Yes, sounds reasonable. I will create a branch.

- Florian

On 10/11/2010 19:41, Florent Guillaume wrote:
Could you do it in a branch for a few days?
I have a fix to do for the AtomPub bindings (they generate bad atom
alternate links for renditions), and I'll need it for the Nuxeo server
bindings shortly. I'd rather not change the updateProperties / save
that I may be using right now in our connector's code. In a 1-2 days
I'll commit and make a private snapshot and we can merge your branch.
Is that ok?

Florent

On Wed, Nov 10, 2010 at 8:35 PM, Florian Müller
<florian.muel...@alfresco.com>  wrote:
Got it. Thanks.

Would somebody object if I would start the refactoring?
If we don't like it, we can roll it back.

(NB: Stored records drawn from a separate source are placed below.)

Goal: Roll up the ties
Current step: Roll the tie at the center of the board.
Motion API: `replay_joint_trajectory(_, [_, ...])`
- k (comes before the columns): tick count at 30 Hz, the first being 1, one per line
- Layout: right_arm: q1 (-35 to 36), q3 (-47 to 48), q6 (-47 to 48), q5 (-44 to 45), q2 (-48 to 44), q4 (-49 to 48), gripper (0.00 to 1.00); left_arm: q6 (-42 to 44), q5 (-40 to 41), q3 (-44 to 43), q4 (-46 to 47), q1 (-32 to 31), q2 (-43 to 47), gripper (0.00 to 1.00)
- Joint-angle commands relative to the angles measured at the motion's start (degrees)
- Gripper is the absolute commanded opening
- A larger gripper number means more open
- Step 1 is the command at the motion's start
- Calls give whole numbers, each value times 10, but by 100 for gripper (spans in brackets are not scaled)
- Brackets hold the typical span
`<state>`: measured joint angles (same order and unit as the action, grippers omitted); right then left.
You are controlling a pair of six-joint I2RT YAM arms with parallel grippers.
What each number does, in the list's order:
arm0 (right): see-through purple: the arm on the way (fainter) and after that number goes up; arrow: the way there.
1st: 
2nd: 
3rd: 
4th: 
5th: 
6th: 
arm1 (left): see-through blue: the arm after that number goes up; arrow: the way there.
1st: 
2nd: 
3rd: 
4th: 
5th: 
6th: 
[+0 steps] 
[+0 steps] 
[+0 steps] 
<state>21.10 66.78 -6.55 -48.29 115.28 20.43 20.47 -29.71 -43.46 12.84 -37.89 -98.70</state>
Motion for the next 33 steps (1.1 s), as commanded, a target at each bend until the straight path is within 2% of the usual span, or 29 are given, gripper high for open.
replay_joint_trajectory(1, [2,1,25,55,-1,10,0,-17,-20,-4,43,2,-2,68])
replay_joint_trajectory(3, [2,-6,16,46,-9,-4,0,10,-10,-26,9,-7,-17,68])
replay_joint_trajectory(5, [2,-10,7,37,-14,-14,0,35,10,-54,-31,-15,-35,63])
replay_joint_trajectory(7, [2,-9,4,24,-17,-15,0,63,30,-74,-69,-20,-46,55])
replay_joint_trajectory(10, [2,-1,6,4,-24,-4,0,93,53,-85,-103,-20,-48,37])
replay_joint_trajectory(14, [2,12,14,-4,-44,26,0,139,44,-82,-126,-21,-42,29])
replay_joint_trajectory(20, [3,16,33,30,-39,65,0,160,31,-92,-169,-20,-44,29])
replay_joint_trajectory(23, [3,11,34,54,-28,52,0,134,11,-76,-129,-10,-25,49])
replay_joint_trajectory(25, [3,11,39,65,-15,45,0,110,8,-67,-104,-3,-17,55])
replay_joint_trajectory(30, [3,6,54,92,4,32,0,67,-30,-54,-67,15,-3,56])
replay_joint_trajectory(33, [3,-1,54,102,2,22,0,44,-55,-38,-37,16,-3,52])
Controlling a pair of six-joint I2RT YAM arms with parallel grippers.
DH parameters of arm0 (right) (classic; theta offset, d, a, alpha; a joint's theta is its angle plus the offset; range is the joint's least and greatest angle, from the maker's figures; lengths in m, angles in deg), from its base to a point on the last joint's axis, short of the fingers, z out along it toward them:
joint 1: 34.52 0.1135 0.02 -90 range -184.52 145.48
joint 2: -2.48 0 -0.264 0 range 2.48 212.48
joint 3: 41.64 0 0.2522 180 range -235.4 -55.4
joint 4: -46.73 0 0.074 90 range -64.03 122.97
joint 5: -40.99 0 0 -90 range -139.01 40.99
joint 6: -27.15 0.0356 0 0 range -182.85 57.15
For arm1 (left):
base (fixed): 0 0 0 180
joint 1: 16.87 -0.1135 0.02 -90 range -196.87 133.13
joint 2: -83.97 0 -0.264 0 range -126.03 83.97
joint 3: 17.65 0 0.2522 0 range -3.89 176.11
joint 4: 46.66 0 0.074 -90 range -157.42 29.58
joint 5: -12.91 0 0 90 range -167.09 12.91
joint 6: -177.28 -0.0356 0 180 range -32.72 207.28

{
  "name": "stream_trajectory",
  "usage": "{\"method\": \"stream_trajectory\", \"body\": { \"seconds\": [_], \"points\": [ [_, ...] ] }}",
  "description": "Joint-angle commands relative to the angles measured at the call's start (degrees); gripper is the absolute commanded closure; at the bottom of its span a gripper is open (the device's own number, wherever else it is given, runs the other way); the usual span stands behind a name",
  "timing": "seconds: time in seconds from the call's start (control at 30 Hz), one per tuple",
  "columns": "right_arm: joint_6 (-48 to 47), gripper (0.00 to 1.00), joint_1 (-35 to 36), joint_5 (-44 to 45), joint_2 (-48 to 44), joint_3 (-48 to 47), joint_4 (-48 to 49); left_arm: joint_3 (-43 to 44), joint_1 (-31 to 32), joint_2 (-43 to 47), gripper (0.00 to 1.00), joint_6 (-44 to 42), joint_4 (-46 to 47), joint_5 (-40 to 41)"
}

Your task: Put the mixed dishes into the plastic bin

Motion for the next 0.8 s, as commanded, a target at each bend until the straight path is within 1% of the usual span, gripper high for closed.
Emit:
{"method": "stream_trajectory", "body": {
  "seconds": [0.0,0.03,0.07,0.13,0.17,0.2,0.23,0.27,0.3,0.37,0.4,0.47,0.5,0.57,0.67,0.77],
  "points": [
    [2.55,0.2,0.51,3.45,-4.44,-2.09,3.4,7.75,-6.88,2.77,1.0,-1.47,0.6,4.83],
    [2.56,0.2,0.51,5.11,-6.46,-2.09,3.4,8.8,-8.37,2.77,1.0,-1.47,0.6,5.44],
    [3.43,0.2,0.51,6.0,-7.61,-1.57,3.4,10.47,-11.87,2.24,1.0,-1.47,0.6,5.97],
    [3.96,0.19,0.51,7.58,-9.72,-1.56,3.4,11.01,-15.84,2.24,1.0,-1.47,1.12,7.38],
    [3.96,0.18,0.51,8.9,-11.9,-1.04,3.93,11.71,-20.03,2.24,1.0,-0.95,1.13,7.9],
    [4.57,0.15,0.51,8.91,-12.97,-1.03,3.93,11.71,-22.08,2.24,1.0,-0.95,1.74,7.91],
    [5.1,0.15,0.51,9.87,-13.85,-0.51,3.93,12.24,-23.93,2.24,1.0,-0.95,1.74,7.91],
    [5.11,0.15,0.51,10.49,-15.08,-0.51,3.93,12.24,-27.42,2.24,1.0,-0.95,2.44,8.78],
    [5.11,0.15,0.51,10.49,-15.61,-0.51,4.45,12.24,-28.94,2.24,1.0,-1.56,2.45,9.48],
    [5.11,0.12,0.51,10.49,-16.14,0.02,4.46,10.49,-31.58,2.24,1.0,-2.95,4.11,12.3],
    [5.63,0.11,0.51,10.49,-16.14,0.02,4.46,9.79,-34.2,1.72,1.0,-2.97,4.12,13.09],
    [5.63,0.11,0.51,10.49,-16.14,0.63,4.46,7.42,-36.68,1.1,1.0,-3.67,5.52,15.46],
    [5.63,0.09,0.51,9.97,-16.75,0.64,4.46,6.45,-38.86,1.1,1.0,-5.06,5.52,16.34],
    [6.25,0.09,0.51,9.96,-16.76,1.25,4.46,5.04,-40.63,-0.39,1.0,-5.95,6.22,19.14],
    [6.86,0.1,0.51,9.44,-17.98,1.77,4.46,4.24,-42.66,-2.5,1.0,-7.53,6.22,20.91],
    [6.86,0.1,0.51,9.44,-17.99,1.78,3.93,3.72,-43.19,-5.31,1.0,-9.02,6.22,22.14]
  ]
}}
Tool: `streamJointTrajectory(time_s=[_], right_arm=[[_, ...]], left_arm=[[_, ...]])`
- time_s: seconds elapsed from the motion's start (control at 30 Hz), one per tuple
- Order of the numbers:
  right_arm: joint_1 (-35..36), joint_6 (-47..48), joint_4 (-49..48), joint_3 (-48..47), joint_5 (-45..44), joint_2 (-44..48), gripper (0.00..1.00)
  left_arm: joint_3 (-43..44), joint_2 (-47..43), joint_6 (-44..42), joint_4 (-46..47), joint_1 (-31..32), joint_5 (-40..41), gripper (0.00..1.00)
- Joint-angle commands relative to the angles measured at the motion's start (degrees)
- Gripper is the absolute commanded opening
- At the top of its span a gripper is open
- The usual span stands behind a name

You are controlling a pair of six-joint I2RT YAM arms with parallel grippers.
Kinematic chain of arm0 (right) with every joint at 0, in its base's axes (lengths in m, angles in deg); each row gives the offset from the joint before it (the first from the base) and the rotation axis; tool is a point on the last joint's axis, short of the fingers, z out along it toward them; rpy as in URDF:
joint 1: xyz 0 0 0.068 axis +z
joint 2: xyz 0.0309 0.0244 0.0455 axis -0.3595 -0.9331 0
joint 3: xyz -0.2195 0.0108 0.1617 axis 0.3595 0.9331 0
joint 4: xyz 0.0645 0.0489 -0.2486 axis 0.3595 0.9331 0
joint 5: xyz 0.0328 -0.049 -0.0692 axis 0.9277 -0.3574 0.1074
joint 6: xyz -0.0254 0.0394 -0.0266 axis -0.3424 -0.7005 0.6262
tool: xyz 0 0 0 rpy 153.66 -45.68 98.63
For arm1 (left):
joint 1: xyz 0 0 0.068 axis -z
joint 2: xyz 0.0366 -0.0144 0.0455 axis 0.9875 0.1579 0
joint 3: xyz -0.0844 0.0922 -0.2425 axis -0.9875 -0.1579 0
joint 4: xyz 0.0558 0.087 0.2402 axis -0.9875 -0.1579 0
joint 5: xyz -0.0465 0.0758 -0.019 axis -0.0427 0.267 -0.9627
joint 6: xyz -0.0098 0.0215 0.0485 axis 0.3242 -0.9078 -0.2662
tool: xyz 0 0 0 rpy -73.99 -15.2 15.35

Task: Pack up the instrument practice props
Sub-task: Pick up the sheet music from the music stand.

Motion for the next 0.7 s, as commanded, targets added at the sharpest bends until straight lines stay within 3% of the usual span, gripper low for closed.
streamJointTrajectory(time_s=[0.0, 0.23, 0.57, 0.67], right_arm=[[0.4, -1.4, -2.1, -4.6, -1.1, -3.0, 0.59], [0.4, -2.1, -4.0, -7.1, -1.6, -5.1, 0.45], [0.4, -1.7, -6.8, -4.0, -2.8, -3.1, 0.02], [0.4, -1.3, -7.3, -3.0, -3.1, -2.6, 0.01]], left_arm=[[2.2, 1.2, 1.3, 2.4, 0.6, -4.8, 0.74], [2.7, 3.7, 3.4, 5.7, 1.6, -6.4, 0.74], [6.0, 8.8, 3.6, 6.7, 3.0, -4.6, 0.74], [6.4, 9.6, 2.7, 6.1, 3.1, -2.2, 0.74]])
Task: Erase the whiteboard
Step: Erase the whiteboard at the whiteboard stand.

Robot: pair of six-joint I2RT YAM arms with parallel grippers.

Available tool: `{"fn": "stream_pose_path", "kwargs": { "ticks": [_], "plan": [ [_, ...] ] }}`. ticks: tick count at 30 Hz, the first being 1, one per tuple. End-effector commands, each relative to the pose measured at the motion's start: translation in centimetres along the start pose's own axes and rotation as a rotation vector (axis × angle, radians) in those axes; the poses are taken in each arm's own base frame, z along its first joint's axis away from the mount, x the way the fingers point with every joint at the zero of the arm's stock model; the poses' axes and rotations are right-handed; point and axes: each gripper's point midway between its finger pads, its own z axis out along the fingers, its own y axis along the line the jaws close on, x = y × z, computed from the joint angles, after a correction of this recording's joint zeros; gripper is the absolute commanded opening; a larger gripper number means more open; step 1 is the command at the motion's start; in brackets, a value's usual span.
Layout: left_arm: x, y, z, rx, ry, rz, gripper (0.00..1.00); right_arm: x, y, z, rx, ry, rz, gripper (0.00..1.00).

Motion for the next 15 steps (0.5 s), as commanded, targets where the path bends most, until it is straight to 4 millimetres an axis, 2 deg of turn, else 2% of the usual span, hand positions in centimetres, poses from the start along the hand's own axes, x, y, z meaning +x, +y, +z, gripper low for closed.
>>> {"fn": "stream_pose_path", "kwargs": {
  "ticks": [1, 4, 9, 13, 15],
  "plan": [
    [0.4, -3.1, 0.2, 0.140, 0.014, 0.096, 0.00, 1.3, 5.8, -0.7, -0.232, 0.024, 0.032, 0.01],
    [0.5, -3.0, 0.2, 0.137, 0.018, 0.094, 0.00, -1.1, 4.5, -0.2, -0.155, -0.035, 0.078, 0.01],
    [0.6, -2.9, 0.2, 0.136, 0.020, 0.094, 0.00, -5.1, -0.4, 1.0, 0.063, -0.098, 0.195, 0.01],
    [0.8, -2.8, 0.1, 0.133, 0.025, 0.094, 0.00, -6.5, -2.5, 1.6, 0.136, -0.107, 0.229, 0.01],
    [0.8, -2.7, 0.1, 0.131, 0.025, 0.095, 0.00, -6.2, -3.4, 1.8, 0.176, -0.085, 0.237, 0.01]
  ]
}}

I would also remove the "persistent" and "transient" notion from the session
implementation including renaming those classes.


- Florian



On 10/11/2010 17:43, Florent Guillaume wrote:

It would be an interface.

I agree that it's not obvious in this case that transient behavior can
be obtained using an adapter (and autocompletion doc.get... does not
immediately provide it). But this can be solved by simple
documentation I think. Yes if we think transient documents are
fundamental we can make createTransientDocument a synonym to get this
adapter. It's not mandatory though.

Florent

On Wed, Nov 10, 2010 at 3:16 PM, Florian Müller
<florian.muel...@alfresco.com>    wrote:

Hi Florent,

Could you elaborate a bit more on that proposal?
Would TransientDocument.class be an Interface or a Class?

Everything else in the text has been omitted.